Exercise
Keeping every word the same, return the listing from its first line until the line holding "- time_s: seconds" has been returned as well.

+ + + +

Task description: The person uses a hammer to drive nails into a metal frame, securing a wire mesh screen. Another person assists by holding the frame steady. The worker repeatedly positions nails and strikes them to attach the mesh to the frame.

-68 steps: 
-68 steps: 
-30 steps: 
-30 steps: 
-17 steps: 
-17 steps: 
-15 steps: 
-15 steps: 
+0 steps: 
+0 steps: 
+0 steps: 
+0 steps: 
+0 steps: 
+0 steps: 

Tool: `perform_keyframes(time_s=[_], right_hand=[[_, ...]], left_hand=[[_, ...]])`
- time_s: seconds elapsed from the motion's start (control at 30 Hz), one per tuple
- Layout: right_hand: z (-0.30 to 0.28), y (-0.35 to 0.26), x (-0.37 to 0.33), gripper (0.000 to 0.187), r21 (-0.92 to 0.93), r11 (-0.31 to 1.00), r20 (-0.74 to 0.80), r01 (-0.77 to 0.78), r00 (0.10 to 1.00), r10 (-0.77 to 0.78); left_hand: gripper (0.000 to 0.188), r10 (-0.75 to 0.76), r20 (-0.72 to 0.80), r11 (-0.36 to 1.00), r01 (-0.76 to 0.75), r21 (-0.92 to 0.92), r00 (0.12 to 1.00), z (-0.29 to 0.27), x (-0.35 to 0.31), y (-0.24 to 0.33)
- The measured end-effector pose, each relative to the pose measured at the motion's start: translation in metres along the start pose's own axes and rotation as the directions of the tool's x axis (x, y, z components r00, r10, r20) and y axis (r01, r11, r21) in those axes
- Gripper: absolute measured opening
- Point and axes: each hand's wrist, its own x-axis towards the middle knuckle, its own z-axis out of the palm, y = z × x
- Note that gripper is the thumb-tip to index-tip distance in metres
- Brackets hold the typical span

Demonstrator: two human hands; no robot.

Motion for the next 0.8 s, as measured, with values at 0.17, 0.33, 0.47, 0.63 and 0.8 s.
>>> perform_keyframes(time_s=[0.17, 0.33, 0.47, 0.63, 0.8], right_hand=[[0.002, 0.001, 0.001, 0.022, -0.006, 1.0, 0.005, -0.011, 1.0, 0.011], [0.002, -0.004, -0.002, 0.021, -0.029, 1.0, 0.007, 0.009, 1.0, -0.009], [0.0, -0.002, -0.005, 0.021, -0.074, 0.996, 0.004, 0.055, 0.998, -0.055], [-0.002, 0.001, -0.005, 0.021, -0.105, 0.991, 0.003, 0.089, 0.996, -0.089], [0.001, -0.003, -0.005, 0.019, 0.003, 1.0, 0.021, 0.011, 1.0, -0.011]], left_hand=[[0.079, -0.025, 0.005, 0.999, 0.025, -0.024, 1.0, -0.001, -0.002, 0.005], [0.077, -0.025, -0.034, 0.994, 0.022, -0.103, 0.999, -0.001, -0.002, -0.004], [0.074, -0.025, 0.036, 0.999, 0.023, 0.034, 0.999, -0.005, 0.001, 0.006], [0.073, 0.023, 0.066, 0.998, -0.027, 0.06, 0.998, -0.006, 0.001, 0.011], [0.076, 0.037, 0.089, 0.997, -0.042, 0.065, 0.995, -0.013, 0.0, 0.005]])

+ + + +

Task answer
Task description: The person uses a hammer to drive nails into a metal frame, securing a wire mesh screen. Another person assists by holding the frame steady. The worker repeatedly positions nails and strikes them to attach the mesh to the frame.

-68 steps: 
-68 steps: 
-30 steps: 
-30 steps: 
-17 steps: 
-17 steps: 
-15 steps: 
-15 steps: 
+0 steps: 
+0 steps: 
+0 steps: 
+0 steps: 
+0 steps: 
+0 steps: 

Tool: `perform_keyframes(time_s=[_], right_hand=[[_, ...]], left_hand=[[_, ...]])`
- time_s: seconds elapsed from the motion's start (control at 30 Hz), one per tuple

With this, the exercise is complete.